Monday, February 23
Lord, you have searched me out and known me; you know my sitting down and my rising up; you discern my thoughts from afar.
—Psalm 139:1
It was just before Christmas. I was driving (too fast) to a church meeting. I was late (as usual). I was behind on everything: shopping, wrapping, cooking, and decorating. All the way into town, I was miserable.
"You are disorganized," I told myself. "You
procrastinate, you take on too much, and you spend too much. You are a mess."
Suddenly, at a stoplight, I heard a voice in my head, drowning out the other
one. "Stop it!," it said. "You are this way every Christmas. You probably always
will be. Lighten up! You are not THAT bad. You are just YOU!"
I sat there, realizing I had been
given an incredible blessing. The relief was so great I laughed out loud.
During Lent, it's good to remember
we are human. We are all flawed, and we need to know our dark sides, our sins.

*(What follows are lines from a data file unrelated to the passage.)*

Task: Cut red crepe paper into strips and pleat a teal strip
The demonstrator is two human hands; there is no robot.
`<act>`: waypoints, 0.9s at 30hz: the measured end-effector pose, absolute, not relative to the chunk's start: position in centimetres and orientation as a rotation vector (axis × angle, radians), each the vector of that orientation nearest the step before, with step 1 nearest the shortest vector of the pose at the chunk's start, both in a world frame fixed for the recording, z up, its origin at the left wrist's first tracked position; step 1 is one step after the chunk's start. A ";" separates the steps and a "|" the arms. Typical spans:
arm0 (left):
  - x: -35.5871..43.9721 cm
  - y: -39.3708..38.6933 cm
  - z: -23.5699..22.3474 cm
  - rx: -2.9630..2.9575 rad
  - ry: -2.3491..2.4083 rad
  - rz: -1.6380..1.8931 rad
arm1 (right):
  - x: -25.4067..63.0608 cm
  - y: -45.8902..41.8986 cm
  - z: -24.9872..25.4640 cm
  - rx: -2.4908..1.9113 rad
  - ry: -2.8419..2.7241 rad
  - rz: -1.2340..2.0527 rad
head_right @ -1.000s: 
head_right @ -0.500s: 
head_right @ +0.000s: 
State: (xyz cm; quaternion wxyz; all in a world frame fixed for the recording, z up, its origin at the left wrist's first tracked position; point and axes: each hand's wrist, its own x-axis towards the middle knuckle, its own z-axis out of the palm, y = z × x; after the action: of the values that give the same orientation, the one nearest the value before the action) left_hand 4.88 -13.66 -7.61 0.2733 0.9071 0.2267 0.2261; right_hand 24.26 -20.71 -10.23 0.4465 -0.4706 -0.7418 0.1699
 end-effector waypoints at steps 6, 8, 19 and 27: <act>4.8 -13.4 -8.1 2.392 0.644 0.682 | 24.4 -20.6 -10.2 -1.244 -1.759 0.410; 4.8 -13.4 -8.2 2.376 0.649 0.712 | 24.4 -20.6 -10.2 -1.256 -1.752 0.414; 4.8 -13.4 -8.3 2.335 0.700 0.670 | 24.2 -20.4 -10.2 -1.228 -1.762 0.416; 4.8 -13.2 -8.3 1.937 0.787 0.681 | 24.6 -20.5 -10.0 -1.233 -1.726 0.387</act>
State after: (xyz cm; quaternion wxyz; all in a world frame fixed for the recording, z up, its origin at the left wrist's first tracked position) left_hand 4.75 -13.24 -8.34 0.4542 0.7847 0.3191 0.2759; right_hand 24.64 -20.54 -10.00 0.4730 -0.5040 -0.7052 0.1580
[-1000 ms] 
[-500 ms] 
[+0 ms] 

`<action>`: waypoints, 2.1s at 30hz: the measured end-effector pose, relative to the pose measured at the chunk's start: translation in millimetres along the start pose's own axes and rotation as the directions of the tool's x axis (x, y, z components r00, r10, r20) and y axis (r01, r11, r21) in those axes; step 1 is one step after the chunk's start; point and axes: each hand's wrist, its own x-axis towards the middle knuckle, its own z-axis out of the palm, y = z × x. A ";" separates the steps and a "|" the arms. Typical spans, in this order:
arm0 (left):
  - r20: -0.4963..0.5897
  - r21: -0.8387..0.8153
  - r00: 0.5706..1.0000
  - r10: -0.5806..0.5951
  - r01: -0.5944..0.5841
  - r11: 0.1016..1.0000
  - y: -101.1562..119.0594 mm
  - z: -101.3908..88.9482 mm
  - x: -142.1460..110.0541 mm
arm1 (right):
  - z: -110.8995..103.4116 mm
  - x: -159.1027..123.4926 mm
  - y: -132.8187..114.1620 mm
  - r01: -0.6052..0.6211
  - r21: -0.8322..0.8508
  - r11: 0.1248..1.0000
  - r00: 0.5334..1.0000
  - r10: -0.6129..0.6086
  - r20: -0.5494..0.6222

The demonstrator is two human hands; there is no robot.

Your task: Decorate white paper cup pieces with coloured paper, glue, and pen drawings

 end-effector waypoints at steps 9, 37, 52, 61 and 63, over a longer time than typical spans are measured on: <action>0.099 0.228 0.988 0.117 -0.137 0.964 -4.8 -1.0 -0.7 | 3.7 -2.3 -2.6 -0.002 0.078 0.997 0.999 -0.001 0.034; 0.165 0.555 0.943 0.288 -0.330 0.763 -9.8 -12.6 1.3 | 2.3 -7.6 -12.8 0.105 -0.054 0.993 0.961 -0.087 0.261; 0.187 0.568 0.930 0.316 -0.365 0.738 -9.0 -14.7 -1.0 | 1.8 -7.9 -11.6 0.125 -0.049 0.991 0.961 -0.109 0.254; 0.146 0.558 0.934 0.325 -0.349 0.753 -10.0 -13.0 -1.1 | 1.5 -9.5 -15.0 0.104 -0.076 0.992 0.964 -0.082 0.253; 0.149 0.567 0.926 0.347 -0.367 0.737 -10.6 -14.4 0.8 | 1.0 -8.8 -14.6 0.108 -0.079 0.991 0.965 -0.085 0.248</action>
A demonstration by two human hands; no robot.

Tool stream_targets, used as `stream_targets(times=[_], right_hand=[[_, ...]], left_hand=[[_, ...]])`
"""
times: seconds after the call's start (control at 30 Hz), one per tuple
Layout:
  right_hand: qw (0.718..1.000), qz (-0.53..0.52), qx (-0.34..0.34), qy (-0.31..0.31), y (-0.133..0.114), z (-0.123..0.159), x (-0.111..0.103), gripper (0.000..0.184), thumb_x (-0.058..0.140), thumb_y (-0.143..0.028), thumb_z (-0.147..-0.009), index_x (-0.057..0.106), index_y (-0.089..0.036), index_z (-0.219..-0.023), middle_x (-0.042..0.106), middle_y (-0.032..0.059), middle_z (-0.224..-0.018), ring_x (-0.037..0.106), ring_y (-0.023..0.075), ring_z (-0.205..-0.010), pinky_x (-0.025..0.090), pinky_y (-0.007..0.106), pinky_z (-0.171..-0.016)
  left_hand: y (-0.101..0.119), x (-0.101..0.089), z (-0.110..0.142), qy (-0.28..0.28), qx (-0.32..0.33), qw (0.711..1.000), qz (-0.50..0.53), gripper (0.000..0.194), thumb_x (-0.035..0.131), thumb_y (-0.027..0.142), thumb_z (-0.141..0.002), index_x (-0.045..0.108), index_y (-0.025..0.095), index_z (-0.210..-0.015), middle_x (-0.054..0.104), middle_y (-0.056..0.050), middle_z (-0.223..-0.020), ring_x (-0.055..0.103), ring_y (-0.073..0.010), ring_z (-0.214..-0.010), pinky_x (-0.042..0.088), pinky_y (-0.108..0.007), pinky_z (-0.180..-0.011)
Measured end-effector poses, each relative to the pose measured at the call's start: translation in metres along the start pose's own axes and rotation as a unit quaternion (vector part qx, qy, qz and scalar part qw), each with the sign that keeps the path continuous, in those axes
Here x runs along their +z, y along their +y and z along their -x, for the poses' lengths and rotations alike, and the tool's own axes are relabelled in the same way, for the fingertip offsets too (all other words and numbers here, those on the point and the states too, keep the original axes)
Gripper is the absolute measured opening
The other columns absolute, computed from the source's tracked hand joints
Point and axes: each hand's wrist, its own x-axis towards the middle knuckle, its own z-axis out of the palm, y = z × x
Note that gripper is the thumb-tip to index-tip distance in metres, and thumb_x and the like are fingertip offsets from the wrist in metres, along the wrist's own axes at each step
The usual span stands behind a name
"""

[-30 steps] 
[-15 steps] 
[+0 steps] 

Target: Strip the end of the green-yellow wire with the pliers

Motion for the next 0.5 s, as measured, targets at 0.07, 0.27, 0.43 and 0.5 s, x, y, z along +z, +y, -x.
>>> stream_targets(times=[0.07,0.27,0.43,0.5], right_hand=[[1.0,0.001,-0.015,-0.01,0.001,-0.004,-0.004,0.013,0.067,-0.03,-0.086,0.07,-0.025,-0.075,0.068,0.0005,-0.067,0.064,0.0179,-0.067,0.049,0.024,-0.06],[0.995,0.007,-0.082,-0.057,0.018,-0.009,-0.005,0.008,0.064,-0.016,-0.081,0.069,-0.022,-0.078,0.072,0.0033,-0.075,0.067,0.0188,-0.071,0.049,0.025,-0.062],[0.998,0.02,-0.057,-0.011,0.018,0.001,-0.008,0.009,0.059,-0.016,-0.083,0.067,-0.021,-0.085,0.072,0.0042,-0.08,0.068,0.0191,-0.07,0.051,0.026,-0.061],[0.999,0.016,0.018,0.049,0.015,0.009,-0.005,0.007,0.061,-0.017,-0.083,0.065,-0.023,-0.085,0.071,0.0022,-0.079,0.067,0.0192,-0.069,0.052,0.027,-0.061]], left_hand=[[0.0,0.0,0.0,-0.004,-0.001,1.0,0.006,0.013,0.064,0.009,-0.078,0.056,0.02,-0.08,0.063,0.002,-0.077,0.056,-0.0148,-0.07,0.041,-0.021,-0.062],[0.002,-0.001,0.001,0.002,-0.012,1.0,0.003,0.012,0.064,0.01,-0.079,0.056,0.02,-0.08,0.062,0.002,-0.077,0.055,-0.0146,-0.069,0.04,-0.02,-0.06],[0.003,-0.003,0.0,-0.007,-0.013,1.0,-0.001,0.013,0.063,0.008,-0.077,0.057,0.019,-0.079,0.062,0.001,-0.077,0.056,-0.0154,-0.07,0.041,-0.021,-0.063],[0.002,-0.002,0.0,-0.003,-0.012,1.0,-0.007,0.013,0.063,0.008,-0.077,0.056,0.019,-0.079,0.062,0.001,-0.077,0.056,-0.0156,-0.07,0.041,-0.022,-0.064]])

But when we know we are not meant to be perfect, an interesting thing happens.
We begin to make changes. We face the parts of us we don't like, and begin to do
something about them.
Barbara Brown Taylor says that the greatest temptation is the temptation not to be human. Comparing Adam and Jesus, she writes,
Whereas Adam stepped over the line and found humanity a curse, Jesus stayed behind the line and made humanity a blessing...We are kin to both of them. And when the Adam in us is powerfully tempted to play God, the Jesus in us is more powerfully able to remain human, offering to keep us company on our own side of the line and showing us that the way to discover our Godlikeness is not to curse our humanity but to bless it.
Thanks be to God, who created and formed us, and calls us His own. Amen.